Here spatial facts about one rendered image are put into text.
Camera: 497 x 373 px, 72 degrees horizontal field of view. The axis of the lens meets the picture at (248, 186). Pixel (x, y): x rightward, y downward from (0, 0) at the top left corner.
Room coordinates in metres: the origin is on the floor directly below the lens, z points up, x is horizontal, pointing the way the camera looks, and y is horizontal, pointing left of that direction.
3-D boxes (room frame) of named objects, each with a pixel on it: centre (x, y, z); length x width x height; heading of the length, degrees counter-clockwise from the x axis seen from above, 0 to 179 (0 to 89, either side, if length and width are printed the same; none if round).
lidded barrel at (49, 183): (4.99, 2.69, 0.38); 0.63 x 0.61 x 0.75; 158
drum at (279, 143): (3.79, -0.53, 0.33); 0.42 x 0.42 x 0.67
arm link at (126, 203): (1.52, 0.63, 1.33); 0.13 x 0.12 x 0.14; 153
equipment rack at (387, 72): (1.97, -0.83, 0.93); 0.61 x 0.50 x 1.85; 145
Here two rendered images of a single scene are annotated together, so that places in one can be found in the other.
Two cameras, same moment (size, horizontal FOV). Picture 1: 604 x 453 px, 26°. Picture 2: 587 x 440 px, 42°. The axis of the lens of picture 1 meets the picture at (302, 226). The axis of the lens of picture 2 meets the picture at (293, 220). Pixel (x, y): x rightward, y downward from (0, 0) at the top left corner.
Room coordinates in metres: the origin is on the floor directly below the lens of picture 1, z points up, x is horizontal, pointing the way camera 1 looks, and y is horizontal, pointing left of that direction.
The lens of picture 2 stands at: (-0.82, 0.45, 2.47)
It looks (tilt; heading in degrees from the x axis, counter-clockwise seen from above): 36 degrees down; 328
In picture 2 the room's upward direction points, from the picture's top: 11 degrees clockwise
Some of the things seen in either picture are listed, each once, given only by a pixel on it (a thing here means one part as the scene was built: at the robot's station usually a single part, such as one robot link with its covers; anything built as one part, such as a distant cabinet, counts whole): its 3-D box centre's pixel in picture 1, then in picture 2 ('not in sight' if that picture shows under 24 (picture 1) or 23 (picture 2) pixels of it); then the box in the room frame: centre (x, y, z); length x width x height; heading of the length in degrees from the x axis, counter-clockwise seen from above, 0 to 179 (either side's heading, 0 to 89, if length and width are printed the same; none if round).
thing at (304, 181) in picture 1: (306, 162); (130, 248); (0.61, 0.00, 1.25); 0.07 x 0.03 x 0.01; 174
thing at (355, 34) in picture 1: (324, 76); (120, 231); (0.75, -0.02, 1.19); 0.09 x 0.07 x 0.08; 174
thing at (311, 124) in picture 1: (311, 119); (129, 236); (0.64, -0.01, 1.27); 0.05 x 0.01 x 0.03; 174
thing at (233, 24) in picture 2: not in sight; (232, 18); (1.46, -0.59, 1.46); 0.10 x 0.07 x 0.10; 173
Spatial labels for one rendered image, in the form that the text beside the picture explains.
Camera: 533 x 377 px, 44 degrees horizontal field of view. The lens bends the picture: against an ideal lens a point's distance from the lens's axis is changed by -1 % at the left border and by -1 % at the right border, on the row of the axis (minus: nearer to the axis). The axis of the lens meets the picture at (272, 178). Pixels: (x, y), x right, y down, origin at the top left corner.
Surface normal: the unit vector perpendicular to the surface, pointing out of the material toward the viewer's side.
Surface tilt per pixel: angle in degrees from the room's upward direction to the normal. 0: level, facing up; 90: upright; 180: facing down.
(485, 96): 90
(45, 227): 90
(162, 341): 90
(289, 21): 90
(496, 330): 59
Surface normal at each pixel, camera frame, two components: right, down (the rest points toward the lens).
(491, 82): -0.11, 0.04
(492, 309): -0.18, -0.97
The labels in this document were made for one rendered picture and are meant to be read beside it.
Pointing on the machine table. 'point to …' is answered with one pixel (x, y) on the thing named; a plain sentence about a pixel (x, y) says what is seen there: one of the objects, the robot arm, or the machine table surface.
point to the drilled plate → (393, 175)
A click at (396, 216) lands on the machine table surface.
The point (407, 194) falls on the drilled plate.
|---|
Could you return, word for word, only the lines running from the first line of the material above to the line that contains "drum at (279, 143): (3.79, -0.53, 0.33);", inclusive?

Here spatial facts about one rendered image are put into text.
Camera: 497 x 373 px, 72 degrees horizontal field of view. The axis of the lens meets the picture at (248, 186). Pixel (x, y): x rightward, y downward from (0, 0) at the top left corner.
Room coordinates in metres: the origin is on the floor directly below the lens, z points up, x is horizontal, pointing the way the camera looks, and y is horizontal, pointing left of that direction.
3-D boxes (room frame) of named objects, each with a pixel on it: centre (x, y, z); length x width x height; heading of the length, degrees counter-clockwise from the x axis seen from above, 0 to 179 (0 to 89, either side, if length and width are printed the same; none if round).
lidded barrel at (49, 183): (4.99, 2.69, 0.38); 0.63 x 0.61 x 0.75; 158
drum at (279, 143): (3.79, -0.53, 0.33); 0.42 x 0.42 x 0.67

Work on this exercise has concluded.